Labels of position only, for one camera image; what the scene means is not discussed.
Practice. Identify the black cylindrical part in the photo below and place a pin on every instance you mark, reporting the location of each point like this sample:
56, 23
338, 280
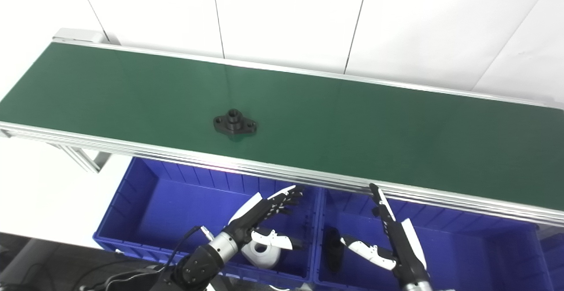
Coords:
333, 251

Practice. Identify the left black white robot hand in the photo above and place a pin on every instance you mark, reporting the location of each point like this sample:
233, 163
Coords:
257, 211

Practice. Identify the aluminium conveyor support leg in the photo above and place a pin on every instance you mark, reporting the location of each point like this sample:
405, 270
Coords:
86, 161

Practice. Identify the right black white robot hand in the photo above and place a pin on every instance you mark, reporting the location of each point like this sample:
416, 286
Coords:
407, 251

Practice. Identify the black flanged metal part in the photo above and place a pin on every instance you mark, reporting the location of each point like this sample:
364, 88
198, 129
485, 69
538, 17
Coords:
233, 126

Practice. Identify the green conveyor belt aluminium frame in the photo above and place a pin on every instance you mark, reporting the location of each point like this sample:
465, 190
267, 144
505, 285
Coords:
308, 119

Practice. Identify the blue plastic bin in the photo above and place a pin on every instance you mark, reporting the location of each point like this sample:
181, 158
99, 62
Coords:
476, 256
154, 211
553, 260

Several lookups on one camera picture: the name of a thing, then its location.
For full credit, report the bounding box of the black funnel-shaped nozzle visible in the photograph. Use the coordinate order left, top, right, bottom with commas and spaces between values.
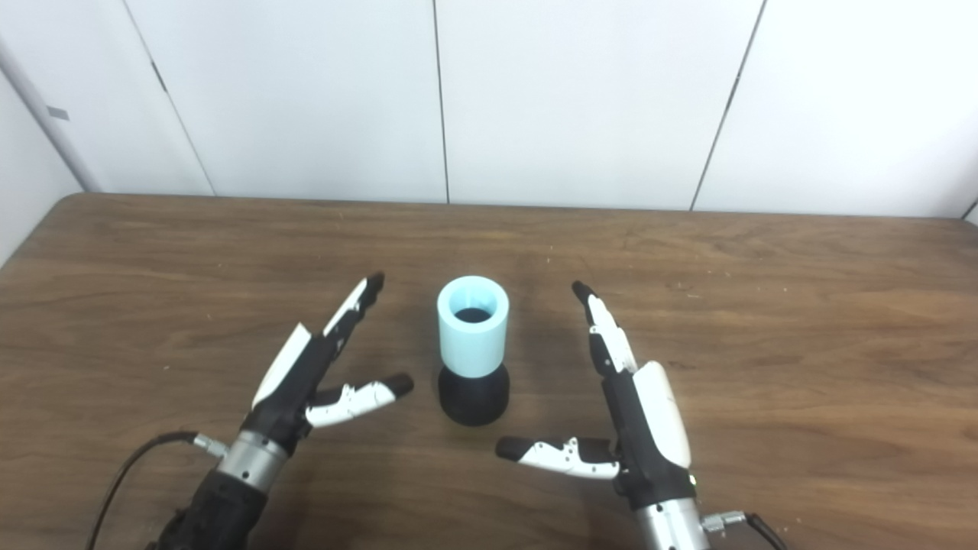
438, 307, 511, 427

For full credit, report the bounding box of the light blue cup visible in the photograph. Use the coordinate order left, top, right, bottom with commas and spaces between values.
437, 276, 510, 379

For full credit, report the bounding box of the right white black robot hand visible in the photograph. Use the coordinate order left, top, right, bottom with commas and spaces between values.
495, 280, 696, 511

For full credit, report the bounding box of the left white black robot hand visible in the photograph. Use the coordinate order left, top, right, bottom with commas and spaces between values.
241, 272, 415, 455

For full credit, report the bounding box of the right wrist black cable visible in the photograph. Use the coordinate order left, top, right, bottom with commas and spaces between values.
699, 510, 788, 550

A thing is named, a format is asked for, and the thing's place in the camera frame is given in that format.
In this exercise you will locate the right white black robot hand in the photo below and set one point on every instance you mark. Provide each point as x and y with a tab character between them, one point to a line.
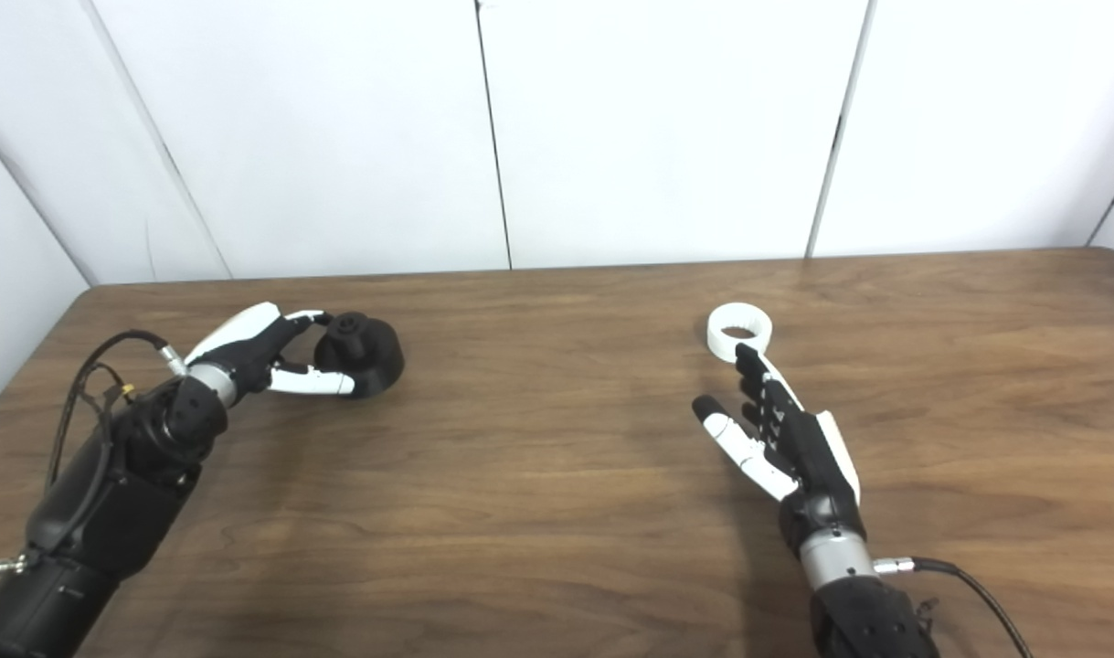
808	448

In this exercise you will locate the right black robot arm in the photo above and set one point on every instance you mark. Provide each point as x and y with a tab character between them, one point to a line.
872	612

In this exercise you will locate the round black plastic part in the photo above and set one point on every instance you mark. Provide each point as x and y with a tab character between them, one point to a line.
366	356

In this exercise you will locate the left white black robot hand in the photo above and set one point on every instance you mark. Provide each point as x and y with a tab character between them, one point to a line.
246	352
··········
DIRECTIONS FOR THIS TASK >> Your response must restate every record above exactly, with each picture omitted.

RESPONSE FOR THIS EXERCISE >>
Labels of position only, for one camera image; what the scene means is not discussed.
Practice. Identify the black cylindrical part in the photo below and place a pin on every instance you mark, reporting the location of each point like this sample:
56, 23
338, 280
Coords:
333, 251

Practice. Identify the left black white robot hand in the photo above and place a pin on every instance you mark, reporting the location of each point like this sample:
233, 163
Coords:
257, 211

Practice. Identify the aluminium conveyor support leg in the photo above and place a pin on every instance you mark, reporting the location of each point like this sample:
405, 270
Coords:
86, 161

Practice. Identify the right black white robot hand in the photo above and place a pin on every instance you mark, reporting the location of each point like this sample:
416, 286
Coords:
407, 251

Practice. Identify the black flanged metal part in the photo above and place a pin on every instance you mark, reporting the location of each point like this sample:
364, 88
198, 129
485, 69
538, 17
Coords:
233, 126

Practice. Identify the green conveyor belt aluminium frame in the photo above and place a pin on every instance you mark, reporting the location of each point like this sample:
465, 190
267, 144
505, 285
Coords:
308, 119

Practice. Identify the blue plastic bin in the photo above and place a pin on every instance you mark, reporting the location of each point like this sample:
181, 158
99, 62
Coords:
476, 256
154, 211
553, 260

Several lookups on one camera picture: the name of a thing, then its location.
For full credit, report the bounding box of the black funnel-shaped nozzle visible in the photograph. Use the coordinate order left, top, right, bottom with commas and spaces between values.
438, 307, 511, 427

For full credit, report the bounding box of the light blue cup visible in the photograph. Use the coordinate order left, top, right, bottom with commas and spaces between values.
437, 276, 510, 379

For full credit, report the bounding box of the right white black robot hand visible in the photograph. Use the coordinate order left, top, right, bottom with commas and spaces between values.
495, 280, 696, 511

For full credit, report the bounding box of the left white black robot hand visible in the photograph. Use the coordinate order left, top, right, bottom with commas and spaces between values.
241, 272, 415, 455

For full credit, report the bounding box of the right wrist black cable visible in the photograph. Use the coordinate order left, top, right, bottom with commas and spaces between values.
699, 510, 788, 550

A thing is named, a format is asked for, and the thing's place in the camera frame is given in that format.
In this exercise you will locate the right white black robot hand in the photo below and set one point on every instance you mark. Provide each point as x and y with a tab character between them, one point to a line.
808	448

In this exercise you will locate the right black robot arm in the photo above and set one point on every instance you mark. Provide each point as x and y with a tab character between them, one point to a line.
872	612

In this exercise you will locate the round black plastic part in the photo above and set one point on every instance you mark. Provide each point as x and y with a tab character between them, one point to a line.
366	356

In this exercise you will locate the left white black robot hand in the photo above and set one point on every instance you mark. Provide each point as x and y with a tab character between them, one point to a line.
246	352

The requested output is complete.